Francesco Sorrentino, professor in the Department of Mechanical Engineering, and Amirhossein Nazerian, Ph.D. candidate in Mechanical Engineering, explored the mathematics of synchronization and uncovered that biological systems use different, distinct stages during oscillation to work more efficiently. The results are described in a publication titled "The efficiency of synchronization dynamics and the role of network syncreactivity."
"In terms of energy that is required for connected systems of oscillators to synchronize, our strategy shows we can have several orders of magnitude in energy savings," Nazerian said.
Synchronization of coupled systems occurs frequently in nature, from the connection between the heart and the lungs to the collaborative flickering of a group of fireflies. Lessons from these biological systems could improve the design and management of power grids, drones and other technology by allowing them to preserve energy during oscillation.

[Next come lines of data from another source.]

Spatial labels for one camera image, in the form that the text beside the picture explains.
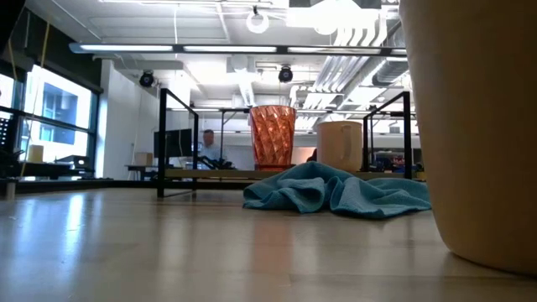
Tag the pink faceted plastic tumbler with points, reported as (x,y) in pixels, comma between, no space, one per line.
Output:
(272,134)

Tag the beige box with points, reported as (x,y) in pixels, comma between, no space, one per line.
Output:
(35,154)

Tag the black dome ceiling camera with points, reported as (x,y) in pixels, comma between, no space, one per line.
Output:
(285,74)
(147,79)

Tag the background office desk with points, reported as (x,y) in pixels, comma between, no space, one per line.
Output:
(138,168)

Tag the person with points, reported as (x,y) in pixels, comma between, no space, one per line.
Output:
(209,147)

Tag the black desktop device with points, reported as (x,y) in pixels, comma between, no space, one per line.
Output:
(73,160)

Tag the black background robot arm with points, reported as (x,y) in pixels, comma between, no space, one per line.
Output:
(216,163)

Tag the black frame wooden shelf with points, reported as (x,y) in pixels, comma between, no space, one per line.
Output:
(161,142)

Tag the long ceiling light bar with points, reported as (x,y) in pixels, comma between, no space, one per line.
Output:
(126,48)

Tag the silver ventilation duct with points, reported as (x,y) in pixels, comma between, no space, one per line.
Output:
(390,71)

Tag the yellow plastic cup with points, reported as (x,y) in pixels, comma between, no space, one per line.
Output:
(482,126)

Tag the black computer monitor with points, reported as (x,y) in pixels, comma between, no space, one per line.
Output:
(172,142)

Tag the blue microfibre cloth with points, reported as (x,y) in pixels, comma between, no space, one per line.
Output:
(356,197)

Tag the cardboard box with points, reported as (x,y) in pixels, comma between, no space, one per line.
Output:
(143,159)

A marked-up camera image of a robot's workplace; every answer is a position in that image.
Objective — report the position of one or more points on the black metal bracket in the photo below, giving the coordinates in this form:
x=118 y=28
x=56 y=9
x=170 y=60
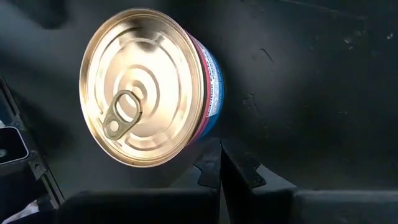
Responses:
x=34 y=161

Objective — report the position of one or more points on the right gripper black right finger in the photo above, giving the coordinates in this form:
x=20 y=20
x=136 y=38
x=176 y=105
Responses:
x=280 y=207

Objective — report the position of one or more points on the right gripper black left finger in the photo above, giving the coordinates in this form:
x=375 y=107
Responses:
x=155 y=207

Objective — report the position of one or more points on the blue pink salmon can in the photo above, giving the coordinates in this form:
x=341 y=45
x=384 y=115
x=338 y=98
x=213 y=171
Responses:
x=146 y=93

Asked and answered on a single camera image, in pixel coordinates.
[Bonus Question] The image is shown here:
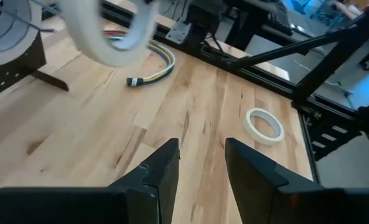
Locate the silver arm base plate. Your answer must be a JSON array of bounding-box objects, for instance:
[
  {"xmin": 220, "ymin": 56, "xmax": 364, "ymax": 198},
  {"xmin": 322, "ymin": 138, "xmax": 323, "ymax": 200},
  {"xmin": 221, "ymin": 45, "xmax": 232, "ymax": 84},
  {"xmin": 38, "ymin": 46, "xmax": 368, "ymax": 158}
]
[{"xmin": 165, "ymin": 20, "xmax": 193, "ymax": 44}]

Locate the multicoloured cable bundle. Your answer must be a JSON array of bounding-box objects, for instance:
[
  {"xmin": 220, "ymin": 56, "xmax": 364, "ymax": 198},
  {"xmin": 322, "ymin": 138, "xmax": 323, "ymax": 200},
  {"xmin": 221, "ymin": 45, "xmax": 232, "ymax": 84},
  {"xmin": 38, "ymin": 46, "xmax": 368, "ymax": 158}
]
[{"xmin": 103, "ymin": 30, "xmax": 176, "ymax": 87}]

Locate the dark chair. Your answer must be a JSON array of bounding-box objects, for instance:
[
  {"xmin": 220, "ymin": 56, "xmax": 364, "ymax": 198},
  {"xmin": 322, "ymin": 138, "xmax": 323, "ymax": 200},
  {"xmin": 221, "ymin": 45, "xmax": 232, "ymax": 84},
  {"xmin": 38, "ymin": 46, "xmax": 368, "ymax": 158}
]
[{"xmin": 224, "ymin": 0, "xmax": 297, "ymax": 47}]

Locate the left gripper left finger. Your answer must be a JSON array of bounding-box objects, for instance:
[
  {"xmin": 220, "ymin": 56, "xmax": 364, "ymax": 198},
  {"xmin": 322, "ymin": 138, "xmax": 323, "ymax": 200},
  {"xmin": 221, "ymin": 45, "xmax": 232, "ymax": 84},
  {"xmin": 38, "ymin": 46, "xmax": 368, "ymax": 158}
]
[{"xmin": 0, "ymin": 138, "xmax": 180, "ymax": 224}]

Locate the white masking tape roll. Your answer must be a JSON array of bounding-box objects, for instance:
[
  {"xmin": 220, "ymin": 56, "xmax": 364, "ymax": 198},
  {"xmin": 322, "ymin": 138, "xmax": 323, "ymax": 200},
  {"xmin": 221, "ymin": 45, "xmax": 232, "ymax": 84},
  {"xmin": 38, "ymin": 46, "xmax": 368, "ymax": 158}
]
[
  {"xmin": 0, "ymin": 29, "xmax": 44, "ymax": 67},
  {"xmin": 243, "ymin": 107, "xmax": 286, "ymax": 146},
  {"xmin": 0, "ymin": 0, "xmax": 37, "ymax": 60},
  {"xmin": 59, "ymin": 0, "xmax": 160, "ymax": 68}
]

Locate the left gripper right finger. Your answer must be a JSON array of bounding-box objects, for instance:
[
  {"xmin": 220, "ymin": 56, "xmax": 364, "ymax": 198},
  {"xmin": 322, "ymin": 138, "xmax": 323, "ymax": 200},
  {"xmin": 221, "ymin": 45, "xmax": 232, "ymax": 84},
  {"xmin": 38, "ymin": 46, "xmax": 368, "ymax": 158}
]
[{"xmin": 225, "ymin": 138, "xmax": 369, "ymax": 224}]

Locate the black metal pegboard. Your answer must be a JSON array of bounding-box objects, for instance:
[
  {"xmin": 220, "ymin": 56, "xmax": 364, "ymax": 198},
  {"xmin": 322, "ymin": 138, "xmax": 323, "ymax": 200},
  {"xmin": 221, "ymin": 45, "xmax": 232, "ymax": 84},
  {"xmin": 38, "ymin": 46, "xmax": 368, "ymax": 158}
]
[{"xmin": 0, "ymin": 30, "xmax": 70, "ymax": 102}]

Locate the chrome wire pegboard hook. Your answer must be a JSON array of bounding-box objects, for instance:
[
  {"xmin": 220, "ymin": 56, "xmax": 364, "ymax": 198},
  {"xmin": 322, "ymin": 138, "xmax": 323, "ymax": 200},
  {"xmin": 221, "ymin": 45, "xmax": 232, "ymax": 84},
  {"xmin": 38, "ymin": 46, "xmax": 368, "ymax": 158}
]
[{"xmin": 0, "ymin": 0, "xmax": 56, "ymax": 34}]

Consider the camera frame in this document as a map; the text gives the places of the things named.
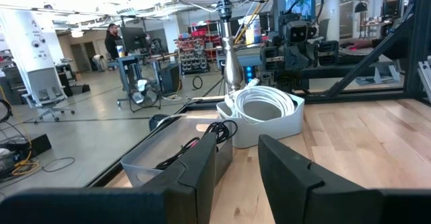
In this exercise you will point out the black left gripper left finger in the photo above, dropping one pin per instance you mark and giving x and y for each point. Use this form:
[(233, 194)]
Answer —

"We looked at this from a mathematical point of view and asked how systems in nature, in the human body, and in ecological and social systems synchronize. In nature, efficiency is very important, whether in animals or in cells, as these systems cannot afford to waste energy," Sorrentino said.
Many papers have explored synchronization through the lens of stability, but the authors believe there has not been research emphasizing efficiency and studying the stages of oscillation until now. The discovery also reveals opportunities for improved coupling, or communication, between components in an oscillating system.
Understanding the varied stages of oscillation allows scientists to manipulate the coupling strength by strongly reducing energy expenditure. The UNM team and Matteo Lodi at the University of Genoa conducted the theoretical elements of the study, then their collaborator Joseph Hart at the U.S. Naval Research Lab validated their results with experiments.
The strategy published by the team involves adapting the coupling strength based on the stage of oscillation of the system. The results indicate that the energy expenditure required for synchronization can be reduced if coupling between the oscillating systems is only activated when needed.
This research was supported by grants from the Air Force Office of Scientific Research and Oak Ridge National Laboratory.